Parliamentary Under Secretary of State for Communities and Local Government
- In office 7 October 2013 – 8 May 2015
- Prime Minister: David Cameron
- Preceded by: Don Foster
- Succeeded by: Marcus Jones

Liberal Democrat Shadow Secretary of State for Innovation, Universities and Skills
- In office 18 December 2007 – 13 May 2010
- Leader: Nick Clegg
- Preceded by: Sarah Teather
- Succeeded by: Sam Gyimah (2019)

Member of Parliament for Bristol West
- In office 5 May 2005 – 30 March 2015
- Preceded by: Valerie Davey
- Succeeded by: Thangam Debbonaire

Personal details
- Born: 11 October 1966 (age 59) Mountain Ash, Wales
- Party: SDP (until 1988) Liberal Democrats (1988–present)
- Alma mater: University of Bristol
- Website: Official website

= Stephen Williams (British politician) =

British Liberal Democrat politician

Stephen Roy Williams (born 11 October 1966) is a British Liberal Democrat politician who served as Member of Parliament (MP) for Bristol West from the 2005 general election until his defeat by Labour Party candidate Thangam Debbonaire in 2015. As an MP, he served in the Cameron–Clegg coalition government as Parliamentary under-secretary of state in the Department of Communities and Local Government from 2013 to 2015.

He came third in the inaugural 2017 West of England mayoral election, fourth in the 2017 general election where he sought re-election to his former seat of Bristol West, fourth in the 2021 West of England mayoral election, and second in the 2023 Hotwells and Harbourside councillor by-election. He is currently one of three Liberal Democrat councillors for the Westbury on Trym and Henleaze ward elected in the 2024 local elections.

==Early life and education==
Stephen Roy Williams was born on 11 October 1966. He grew up in the village of Abercynon in the Cynon Valley in Glamorgan, Wales. He attended Mountain Ash Comprehensive School and the University of Bristol, where he graduated in 1988 with a degree in history. While at the University of Bristol he was President of the SDP/Liberal society, and an active member of the local SDP branch. He later qualified as chartered tax adviser. He worked for Coopers and Lybrand, which would later merge into PricewaterhouseCoopers, from 1988 to 1995. He worked as a tax manager for Kraft Jacobs Suchard in 1995, and in the same role for Grant Thornton from 1996 to 2001 in Cheltenham and Bristol, then as a tax accountant for various firms from 2001 to 2005.

==Political career==

===Before Parliament===
Williams was elected to Avon County Council in 1993 for Cabot in central Bristol. The authority was abolished in 1996. He was elected to Bristol City Council in 1995, to the same Cabot ward. He remained a councillor until 1999, leading the Liberal Democrat group on the council from 1995 to 1997.

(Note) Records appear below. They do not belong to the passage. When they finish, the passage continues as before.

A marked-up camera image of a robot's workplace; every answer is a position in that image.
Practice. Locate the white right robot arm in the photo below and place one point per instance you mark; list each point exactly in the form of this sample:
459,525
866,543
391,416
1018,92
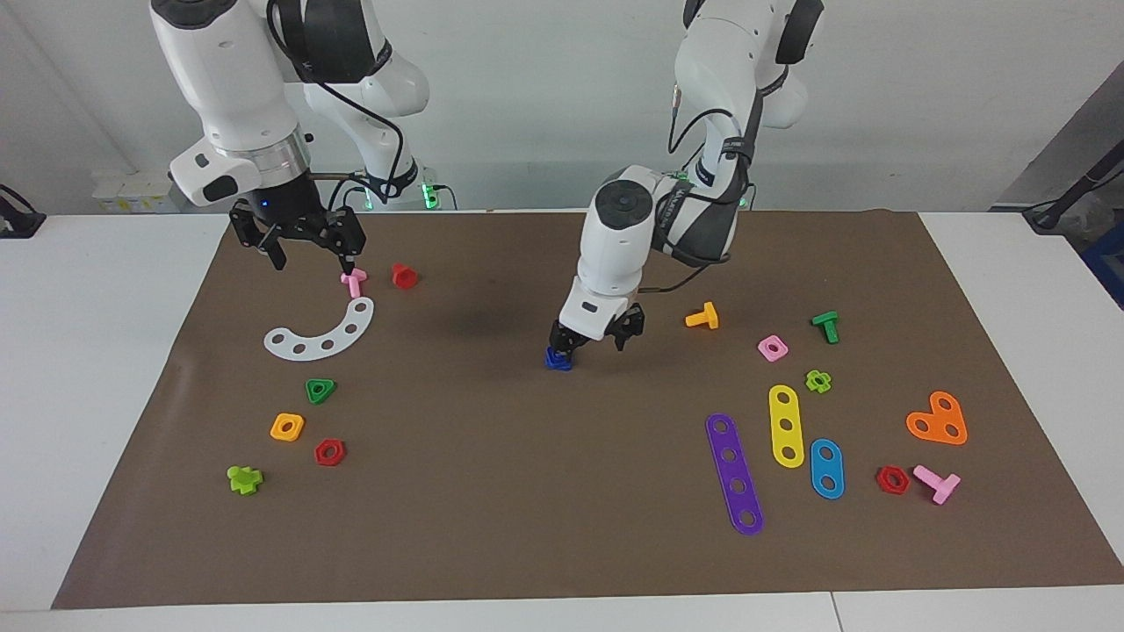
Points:
237,88

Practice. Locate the lime green cross screw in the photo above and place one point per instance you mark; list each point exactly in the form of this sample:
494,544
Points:
244,480

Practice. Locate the red hexagon plastic nut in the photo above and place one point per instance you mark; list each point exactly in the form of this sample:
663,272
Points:
339,456
904,483

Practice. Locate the blue plastic screw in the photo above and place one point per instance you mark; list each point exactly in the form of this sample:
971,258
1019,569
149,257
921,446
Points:
558,365

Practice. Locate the blue crate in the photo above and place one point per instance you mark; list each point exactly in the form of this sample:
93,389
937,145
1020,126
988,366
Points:
1108,263

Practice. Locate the white cardboard box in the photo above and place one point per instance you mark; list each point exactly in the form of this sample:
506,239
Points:
132,193

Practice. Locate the small pink plastic screw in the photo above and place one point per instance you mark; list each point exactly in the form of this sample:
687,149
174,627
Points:
355,284

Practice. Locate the pink square plastic nut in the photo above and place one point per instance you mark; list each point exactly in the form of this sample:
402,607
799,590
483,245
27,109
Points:
764,344

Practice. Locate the green triangle plastic nut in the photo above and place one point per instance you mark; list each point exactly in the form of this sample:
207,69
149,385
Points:
313,395

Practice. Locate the red plastic screw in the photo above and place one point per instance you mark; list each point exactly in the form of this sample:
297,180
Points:
404,277

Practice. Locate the lime green flower nut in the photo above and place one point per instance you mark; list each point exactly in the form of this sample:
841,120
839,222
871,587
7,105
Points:
811,379

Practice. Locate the white curved perforated strip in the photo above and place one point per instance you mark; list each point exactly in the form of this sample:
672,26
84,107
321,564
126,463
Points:
313,349

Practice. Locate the large pink T-shaped screw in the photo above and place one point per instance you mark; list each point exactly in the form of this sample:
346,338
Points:
944,484

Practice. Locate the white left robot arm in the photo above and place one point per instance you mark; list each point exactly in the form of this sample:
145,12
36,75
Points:
615,254

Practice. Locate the blue two-hole strip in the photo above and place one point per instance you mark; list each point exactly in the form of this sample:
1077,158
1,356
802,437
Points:
827,469

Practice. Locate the orange plastic screw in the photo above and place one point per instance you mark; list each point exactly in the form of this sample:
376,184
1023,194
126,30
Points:
707,316

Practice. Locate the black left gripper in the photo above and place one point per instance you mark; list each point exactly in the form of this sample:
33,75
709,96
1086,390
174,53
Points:
628,320

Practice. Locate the green plastic screw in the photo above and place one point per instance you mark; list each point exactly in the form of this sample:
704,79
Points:
828,329

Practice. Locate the purple four-hole strip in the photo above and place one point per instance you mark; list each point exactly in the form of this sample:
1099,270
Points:
733,470

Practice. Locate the orange square plastic nut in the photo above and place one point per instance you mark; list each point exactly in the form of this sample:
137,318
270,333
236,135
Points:
277,432

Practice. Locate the black clamp device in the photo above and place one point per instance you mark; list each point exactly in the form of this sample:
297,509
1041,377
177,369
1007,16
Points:
19,224

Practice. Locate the yellow three-hole strip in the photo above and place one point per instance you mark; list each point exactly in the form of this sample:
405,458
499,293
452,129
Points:
786,411

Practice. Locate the brown table mat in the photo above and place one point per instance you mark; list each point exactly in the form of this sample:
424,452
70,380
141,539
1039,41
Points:
544,456

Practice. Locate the black stand with pole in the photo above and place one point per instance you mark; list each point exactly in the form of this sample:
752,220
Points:
1076,186

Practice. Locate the orange heart-shaped plate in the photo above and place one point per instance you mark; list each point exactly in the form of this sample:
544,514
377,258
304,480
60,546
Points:
938,420

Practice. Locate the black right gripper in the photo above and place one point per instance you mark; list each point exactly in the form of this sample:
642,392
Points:
294,215

In the 1997 general election Williams stood as the Liberal Democrat candidate for Bristol South, where he came third with 13.4% of the vote. He was the Liberal Democrat candidate for Bristol West in 2001, when he came second with 28.9% of the vote, and again in 2005, when he gained it from the Labour MP Valerie Davey with 38.3% of the vote. He became the first MP from the Liberal Democrats or its predecessor parties to hold the seat, and the first Liberal or Liberal Democrat MP in Bristol since 1935, as well as the first openly gay Liberal Democrat MP. His victory was credited to the party's opposition to tuition fees and the Iraq War.

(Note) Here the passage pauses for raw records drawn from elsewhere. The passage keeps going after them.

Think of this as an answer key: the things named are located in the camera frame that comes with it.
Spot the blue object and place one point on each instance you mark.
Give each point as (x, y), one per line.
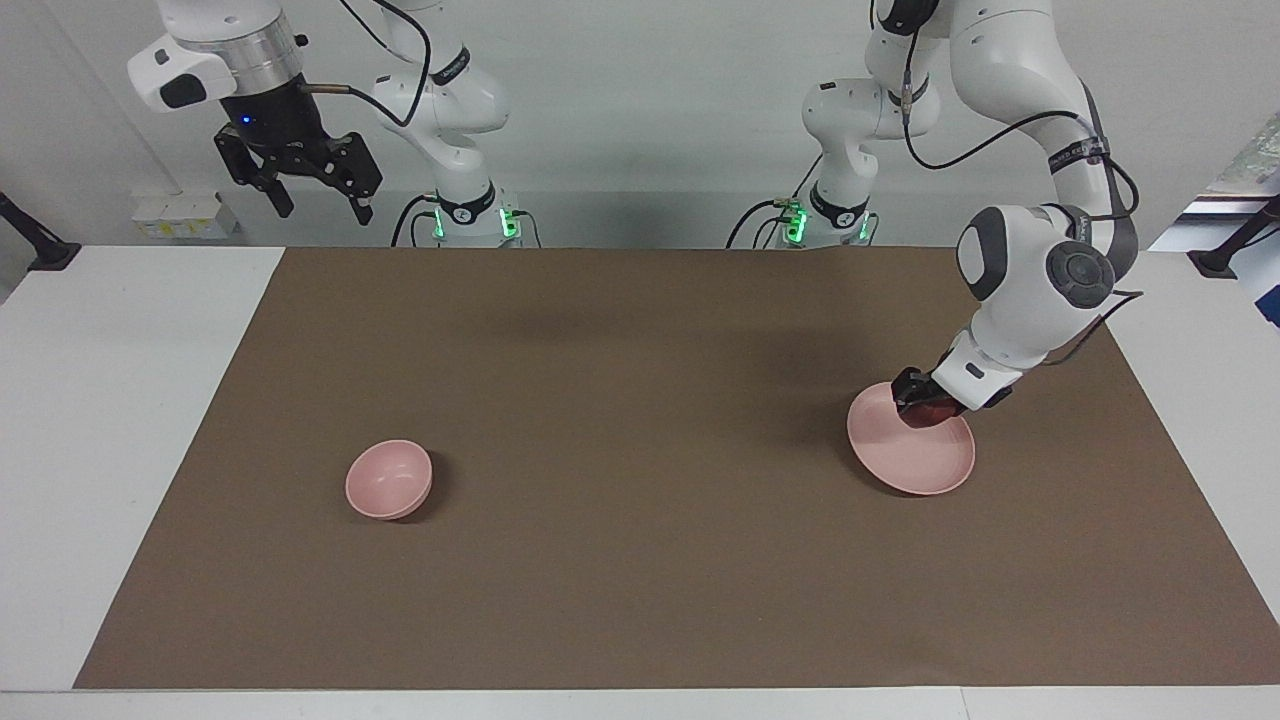
(1265, 295)

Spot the red apple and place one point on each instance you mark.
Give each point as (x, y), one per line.
(928, 416)

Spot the brown table mat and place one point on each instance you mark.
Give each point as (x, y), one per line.
(640, 560)

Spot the pink plate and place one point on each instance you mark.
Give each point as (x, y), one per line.
(915, 460)

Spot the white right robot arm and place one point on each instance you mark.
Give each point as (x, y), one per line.
(450, 100)

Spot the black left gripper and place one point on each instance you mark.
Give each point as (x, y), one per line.
(995, 398)

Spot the pink bowl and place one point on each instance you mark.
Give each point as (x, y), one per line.
(388, 480)

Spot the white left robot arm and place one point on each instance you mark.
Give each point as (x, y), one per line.
(1020, 270)

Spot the white wall socket box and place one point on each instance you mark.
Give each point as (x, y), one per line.
(185, 218)

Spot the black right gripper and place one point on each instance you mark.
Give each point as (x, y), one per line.
(275, 125)

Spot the black clamp stand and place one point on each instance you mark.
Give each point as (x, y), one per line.
(1215, 262)
(50, 255)

===Member of Parliament===
Following his election on 5 May 2005, then Liberal Democrat leader Charles Kennedy appointed Williams as the party's public health spokesperson, shadowing the public health minister Caroline Flint. In this role he served on the committee that scrutinised a health bill that introduced a ban on smoking in public places. Williams supported a ban on smoking in all public places, rather than an alternative proposal to exempt private clubs and pubs which do not serve food from the ban. He won an award from World Health Organization for his advocacy of a full ban. On 29 November 2005, Williams introduced a Ten Minute Rule bill to the House of Commons to reduce the voting age to 16. The motion was supported by a majority of Labour members and Liberal Democrats, but opposed by the Conservatives. It was defeated by 136–128 votes. In June 2006, Williams launched a campaign against homophobic bullying, after organising the education and skills select committee's first enquiry into bullying in schools.

In the 2006 Liberal Democrat leadership election Williams was the agent of Chris Huhne. Following the election, newly elected leader Menzies Campbell moved Williams to the further and higher education portfolio, shadowing minister Bill Rammell. After the reorganisation of government departments by new prime minister Gordon Brown in July 2007, Campbell reshuffled his team and Williams became the party's spokesperson on schools. Following the election of Nick Clegg as leader, whom Williams supported against Chris Huhne, Williams became the party's spokesperson for innovation, universities and skills. In 2008, Williams wrote a policy proposal that would allow top-up fees as part of his role as spokesperson for universities, but the proposal was rejected by the party's Federal Policy Committee. He later said that he had led several attempts to remove or moderate the party's policy to abolish tuition fees.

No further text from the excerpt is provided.